Exercise prompt ▸
The required result is each line of the entries below containing the string "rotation".

Record set ▸
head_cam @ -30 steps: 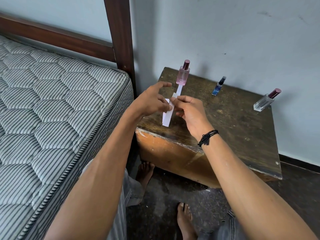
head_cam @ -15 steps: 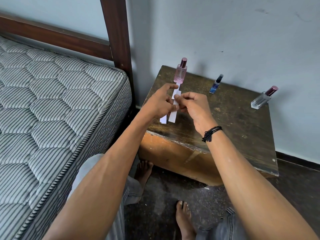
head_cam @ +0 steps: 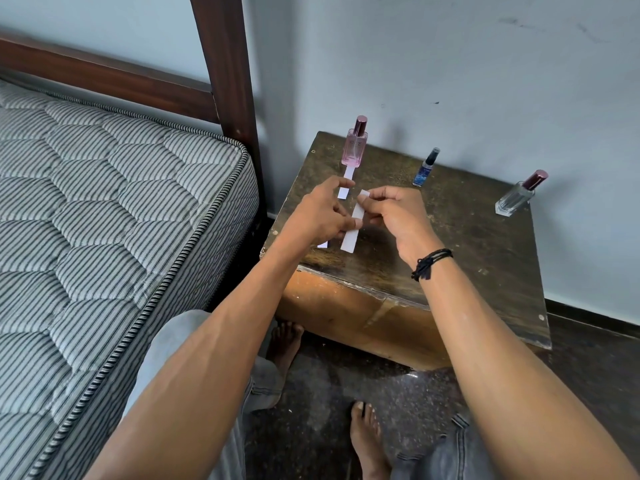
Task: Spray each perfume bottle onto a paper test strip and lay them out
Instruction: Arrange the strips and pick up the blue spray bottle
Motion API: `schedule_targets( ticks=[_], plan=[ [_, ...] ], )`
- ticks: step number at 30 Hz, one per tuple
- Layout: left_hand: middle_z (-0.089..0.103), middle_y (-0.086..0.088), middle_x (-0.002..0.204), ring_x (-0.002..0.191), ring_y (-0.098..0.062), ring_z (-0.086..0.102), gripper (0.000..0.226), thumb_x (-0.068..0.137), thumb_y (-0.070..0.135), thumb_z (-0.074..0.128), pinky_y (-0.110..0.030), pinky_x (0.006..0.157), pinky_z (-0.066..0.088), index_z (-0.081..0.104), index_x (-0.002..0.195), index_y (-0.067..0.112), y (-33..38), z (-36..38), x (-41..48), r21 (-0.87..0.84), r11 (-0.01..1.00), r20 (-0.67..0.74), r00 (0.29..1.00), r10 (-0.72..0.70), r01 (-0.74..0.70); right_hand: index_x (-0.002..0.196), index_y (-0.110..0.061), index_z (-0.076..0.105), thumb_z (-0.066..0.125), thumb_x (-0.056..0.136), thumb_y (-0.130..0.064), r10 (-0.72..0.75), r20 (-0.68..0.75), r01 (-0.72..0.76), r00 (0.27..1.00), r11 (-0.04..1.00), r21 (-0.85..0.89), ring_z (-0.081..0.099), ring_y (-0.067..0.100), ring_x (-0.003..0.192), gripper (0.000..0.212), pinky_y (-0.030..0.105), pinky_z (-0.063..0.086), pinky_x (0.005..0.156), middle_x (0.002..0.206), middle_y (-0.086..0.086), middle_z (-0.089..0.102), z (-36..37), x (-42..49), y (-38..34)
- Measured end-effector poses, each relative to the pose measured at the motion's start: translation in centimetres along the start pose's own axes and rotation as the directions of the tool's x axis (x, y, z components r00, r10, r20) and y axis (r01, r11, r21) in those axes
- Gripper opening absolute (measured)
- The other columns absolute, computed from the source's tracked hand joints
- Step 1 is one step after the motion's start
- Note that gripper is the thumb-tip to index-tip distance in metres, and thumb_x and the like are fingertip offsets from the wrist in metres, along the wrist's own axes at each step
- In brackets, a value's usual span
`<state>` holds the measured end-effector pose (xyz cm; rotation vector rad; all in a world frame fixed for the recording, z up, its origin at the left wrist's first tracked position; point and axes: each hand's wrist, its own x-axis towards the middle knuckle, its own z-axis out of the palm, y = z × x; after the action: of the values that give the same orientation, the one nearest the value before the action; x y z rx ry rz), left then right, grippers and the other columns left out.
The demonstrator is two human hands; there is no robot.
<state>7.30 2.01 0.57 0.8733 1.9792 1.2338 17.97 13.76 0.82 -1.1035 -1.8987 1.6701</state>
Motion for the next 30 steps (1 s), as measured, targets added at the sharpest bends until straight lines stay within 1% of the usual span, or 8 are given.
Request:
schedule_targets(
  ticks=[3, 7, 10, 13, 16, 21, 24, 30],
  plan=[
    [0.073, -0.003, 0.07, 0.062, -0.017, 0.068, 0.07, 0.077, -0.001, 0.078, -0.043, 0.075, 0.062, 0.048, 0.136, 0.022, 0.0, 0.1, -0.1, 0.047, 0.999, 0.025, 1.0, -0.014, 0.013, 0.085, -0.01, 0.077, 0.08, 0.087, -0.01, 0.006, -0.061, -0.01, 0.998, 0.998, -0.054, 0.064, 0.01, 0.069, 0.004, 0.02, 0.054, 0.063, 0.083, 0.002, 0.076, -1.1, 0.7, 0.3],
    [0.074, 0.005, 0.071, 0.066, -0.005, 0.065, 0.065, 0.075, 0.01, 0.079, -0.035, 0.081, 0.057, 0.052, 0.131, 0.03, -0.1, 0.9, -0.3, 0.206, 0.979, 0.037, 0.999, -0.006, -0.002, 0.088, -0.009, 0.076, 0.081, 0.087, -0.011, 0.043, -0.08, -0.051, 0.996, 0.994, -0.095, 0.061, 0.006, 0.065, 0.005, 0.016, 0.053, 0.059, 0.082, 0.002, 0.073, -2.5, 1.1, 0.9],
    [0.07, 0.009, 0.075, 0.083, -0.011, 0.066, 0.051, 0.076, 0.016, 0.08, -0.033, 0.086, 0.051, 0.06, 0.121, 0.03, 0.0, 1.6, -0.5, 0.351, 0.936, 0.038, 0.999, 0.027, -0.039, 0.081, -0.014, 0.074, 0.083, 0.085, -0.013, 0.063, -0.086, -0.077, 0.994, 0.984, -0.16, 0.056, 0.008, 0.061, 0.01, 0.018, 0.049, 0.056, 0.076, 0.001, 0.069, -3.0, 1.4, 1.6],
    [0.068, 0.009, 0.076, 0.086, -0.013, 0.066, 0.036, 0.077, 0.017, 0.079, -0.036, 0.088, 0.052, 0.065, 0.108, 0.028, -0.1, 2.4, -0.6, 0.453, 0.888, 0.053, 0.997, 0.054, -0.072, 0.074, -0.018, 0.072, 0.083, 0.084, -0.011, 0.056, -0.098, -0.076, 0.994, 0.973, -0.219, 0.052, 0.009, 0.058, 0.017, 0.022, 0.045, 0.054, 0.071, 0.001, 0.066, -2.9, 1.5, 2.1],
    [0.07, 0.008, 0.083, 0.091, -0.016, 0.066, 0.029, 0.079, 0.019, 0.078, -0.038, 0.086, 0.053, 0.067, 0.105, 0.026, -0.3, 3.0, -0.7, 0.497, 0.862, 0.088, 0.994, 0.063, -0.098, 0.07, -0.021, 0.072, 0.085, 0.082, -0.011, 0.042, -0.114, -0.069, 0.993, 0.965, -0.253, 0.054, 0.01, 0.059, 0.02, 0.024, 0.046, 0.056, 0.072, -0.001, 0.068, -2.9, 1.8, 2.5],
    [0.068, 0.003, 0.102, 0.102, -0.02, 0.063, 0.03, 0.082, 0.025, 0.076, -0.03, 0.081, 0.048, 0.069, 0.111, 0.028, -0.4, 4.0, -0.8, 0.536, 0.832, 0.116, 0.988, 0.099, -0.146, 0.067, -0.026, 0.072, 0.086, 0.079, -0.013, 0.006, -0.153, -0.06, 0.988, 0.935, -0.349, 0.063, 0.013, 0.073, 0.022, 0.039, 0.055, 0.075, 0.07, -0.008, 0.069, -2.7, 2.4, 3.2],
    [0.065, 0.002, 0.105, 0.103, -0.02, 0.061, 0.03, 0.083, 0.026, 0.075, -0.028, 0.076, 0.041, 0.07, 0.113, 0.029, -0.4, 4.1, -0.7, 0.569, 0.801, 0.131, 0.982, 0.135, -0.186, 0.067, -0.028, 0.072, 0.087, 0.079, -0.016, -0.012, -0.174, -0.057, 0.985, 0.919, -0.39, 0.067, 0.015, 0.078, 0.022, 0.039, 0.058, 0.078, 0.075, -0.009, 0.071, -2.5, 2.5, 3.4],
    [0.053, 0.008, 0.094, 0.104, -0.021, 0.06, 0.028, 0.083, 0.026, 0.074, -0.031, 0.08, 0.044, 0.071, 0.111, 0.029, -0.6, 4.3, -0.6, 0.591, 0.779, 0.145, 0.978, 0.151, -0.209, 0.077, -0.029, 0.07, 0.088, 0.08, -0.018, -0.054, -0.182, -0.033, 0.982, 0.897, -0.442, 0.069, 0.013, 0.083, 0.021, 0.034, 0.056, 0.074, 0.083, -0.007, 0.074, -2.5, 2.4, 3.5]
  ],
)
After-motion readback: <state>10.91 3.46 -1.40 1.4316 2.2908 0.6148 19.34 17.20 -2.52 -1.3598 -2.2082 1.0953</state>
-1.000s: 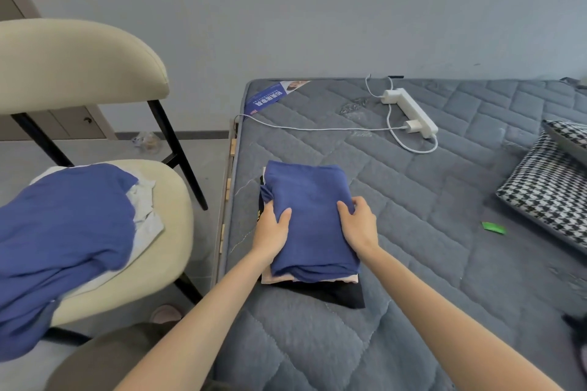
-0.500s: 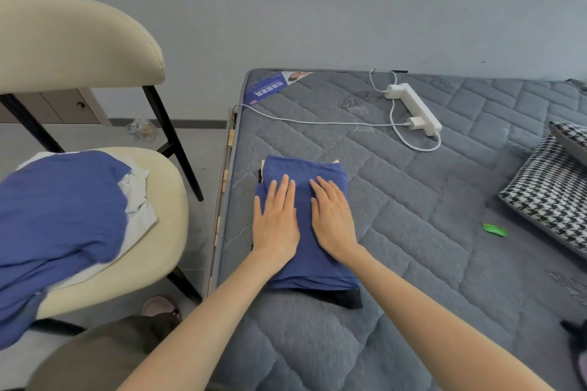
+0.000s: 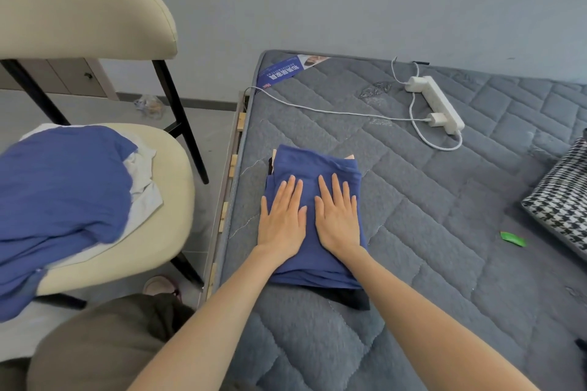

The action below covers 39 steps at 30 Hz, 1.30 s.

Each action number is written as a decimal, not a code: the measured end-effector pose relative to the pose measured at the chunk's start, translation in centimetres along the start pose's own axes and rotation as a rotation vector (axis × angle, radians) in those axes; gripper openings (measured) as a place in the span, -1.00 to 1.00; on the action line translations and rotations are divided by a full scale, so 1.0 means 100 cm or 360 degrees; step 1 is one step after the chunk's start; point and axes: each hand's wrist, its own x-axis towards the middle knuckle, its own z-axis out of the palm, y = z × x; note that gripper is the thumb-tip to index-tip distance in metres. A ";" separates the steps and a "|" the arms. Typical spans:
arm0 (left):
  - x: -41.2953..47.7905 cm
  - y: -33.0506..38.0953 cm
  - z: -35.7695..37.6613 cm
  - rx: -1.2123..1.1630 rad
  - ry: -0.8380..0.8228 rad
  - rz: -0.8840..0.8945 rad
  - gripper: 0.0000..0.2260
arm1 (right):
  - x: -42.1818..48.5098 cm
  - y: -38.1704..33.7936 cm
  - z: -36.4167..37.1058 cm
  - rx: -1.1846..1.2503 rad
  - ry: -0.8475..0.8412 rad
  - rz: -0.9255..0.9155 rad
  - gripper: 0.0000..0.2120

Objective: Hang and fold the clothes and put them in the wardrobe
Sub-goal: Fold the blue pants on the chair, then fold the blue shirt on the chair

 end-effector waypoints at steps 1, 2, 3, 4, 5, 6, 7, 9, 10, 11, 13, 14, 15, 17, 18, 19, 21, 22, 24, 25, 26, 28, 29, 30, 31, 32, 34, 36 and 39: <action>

Your response ▸
- Measured end-effector poses, each relative to the pose measured at the motion's start: translation in centimetres along the start pose's own axes and rotation as the directions of the tool's x axis (x, y, z components r00, r10, r20) and y axis (r01, r11, r21) in those axes
`<state>` holds the measured end-effector pose (xyz cm; rotation vector rad; all in a world frame fixed for the recording, z up, its origin at the left wrist's first tracked position; point and axes: each hand's wrist, its own x-axis towards the middle knuckle, its own z-axis out of the palm, y = z × x; after the action: of the values that give the same orientation, the one nearest the value before the action; x y z rx ry rz), left then right, grippers and the other columns left out.
Each action number is written as a decimal, not a code: the measured end-effector pose relative to the pose measured at the chunk's start, translation in centimetres along the start pose's own axes and rotation as a rotation vector (axis × angle, radians) in those axes; gripper openings (measured) as a place in the span, -1.00 to 1.00; on the action line translations and rotations are divided by a full scale, so 1.0 means 100 cm or 360 degrees; step 1 is one step after the chunk's start; point and axes: each hand's wrist, its own x-axis towards the middle knuckle, its own z-axis out of the palm, y = z × x; note that gripper is the thumb-tip to index-tip distance in metres. A ";" separates the steps and a "|" the arms. Typical spans:

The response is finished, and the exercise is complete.